So, are you planning your next canapé party and need inspiration?  This recipe is really great, as it’s vegetarian (lacto-vegan to be specific), and is a change from the ordinary and overdone smoked salmon & cream cheese roulade.

This is how it goes… (Serves 4 as canapés)

2 long, narrow aubergines, sliced into thin lengths, no more than 1cm in thickness

olive oil for grilling

salt to season


For the filling:

80g soft goat cheese

1 tbsp finely chopped Italian parsley

Juice and zest of ½ lemon

1 tbsp NoMU pistachio and sumac dukkah dipper

½ cup Harissa dipping sauce:

1 tbsp Harissa paste (found in good spice delis and grocers)

1 medium red pepper, roasted until blackened, skin and core removed

2 medium tomatoes, blanched, skins and seeds removed

1 tsp sugar

Maldon salt and coarse black pepper


And then…

Aubergine slices: Coat with olive oil and grill on each side on a very hot griddle pan, ensuring you get visibly dark grill lines, season with salt and transfer to a plate to cool.

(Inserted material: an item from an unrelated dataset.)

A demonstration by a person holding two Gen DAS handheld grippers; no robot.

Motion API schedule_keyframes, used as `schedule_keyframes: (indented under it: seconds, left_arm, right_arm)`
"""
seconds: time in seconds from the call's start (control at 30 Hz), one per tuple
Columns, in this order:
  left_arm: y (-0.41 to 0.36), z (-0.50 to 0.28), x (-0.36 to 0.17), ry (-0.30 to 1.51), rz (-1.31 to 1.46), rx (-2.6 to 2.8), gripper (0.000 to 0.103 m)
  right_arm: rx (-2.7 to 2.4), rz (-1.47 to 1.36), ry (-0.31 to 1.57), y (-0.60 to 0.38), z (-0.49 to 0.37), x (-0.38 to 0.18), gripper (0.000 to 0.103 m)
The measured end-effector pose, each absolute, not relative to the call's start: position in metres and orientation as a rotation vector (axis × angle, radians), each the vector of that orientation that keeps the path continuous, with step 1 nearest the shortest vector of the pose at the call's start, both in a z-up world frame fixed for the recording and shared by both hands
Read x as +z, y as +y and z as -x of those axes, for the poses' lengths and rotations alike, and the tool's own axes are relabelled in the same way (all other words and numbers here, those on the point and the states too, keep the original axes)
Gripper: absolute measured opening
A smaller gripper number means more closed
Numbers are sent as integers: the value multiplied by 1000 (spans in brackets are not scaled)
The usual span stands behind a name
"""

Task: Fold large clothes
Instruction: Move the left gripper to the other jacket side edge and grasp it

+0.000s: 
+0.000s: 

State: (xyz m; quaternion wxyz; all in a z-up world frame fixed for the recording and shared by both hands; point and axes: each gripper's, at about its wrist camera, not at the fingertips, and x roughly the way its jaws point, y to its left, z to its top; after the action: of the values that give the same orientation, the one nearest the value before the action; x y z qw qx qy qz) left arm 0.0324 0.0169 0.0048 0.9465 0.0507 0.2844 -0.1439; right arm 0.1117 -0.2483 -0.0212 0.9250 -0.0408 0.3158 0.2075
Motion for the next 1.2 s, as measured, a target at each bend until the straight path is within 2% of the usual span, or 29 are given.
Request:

Goat cheese filling: Combine goat cheese, parsley, lemon juice, zest and   dukkah in a small bowl and mix well.  Season with salt and pepper as   necessary.

To roll: Place a cigar-shaped bit of goat cheese at the bottom end of your aubergine slice, roll it up, and transfer to a platter ensuring the flap is on the bottom, so they don’t unravel.

For the Harissa sauce: place the Harissa paste, roasted peppers and tomatoes in a blender/hand blender and blitz together until the sauce is smooth in texture.  Season with sugar, salt and pepper to taste.

To serve: place aubergine rolls on a medium sized platter with the accompanying dipping sauce in a bowl.

If you want to, you could serve this dish as a starter:  3 or 4 roulade per person will do just fine, spread the warmed sauce over the base of the plate & place roulade on top.   Garnish with wild baby rocket & a crack of black pepper & a drizzle of lemon infused olive oil.